▶ **TASK BRIEF**
Restate the following data in its entirety, word for word and without images.

▶ **INFORMATION SHOWN**
----

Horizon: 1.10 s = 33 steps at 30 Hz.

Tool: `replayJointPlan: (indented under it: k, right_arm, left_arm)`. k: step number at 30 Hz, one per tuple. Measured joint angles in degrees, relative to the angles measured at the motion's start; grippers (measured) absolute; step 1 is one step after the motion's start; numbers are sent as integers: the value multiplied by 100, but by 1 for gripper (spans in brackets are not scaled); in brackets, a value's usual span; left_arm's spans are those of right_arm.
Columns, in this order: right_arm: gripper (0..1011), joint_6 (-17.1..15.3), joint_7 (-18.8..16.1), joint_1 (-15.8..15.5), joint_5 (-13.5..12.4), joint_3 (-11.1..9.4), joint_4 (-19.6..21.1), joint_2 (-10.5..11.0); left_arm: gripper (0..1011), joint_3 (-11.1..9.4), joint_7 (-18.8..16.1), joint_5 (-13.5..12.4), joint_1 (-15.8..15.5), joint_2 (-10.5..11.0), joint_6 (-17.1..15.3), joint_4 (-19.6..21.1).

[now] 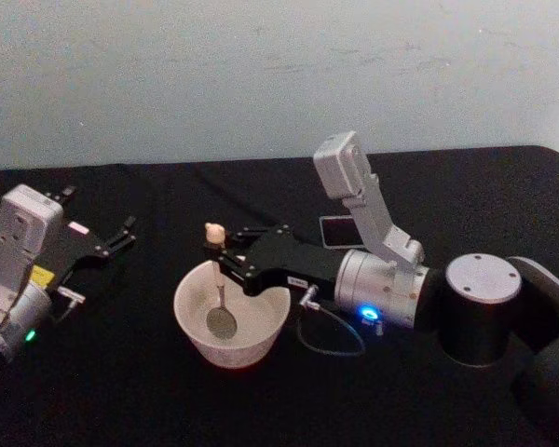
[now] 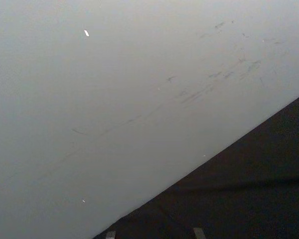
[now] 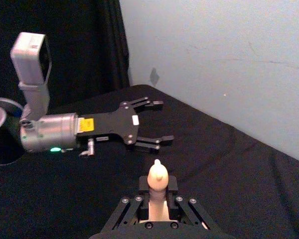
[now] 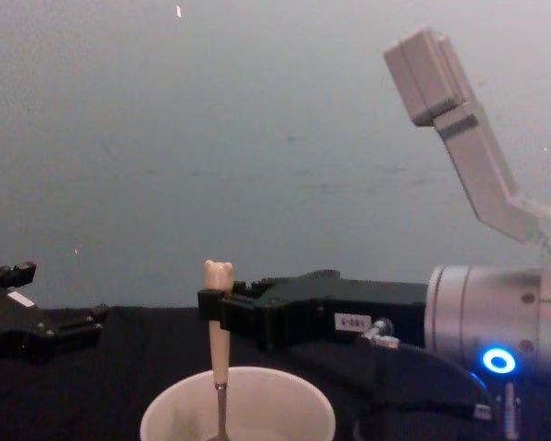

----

▶ **OUTPUT FOR THIS EXERCISE**
Horizon: 1.10 s = 33 steps at 30 Hz.

Tool: `replayJointPlan: (indented under it: k, right_arm, left_arm)`. k: step number at 30 Hz, one per tuple. Measured joint angles in degrees, relative to the angles measured at the motion's start; grippers (measured) absolute; step 1 is one step after the motion's start; numbers are sent as integers: the value multiplied by 100, but by 1 for gripper (spans in brackets are not scaled); in brackets, a value's usual span; left_arm's spans are those of right_arm.
Columns, in this order: right_arm: gripper (0..1011), joint_6 (-17.1..15.3), joint_7 (-18.8..16.1), joint_1 (-15.8..15.5), joint_5 (-13.5..12.4), joint_3 (-11.1..9.4), joint_4 (-19.6..21.1), joint_2 (-10.5..11.0); left_arm: gripper (0..1011), joint_3 (-11.1..9.4), joint_7 (-18.8..16.1), joint_5 (-13.5..12.4), joint_1 (-15.8..15.5), joint_2 (-10.5..11.0), joint_6 (-17.1..15.3), joint_4 (-19.6..21.1).

[now] 
[now] 
[now] 
[now] 

Nothing remains to be done for this exercise.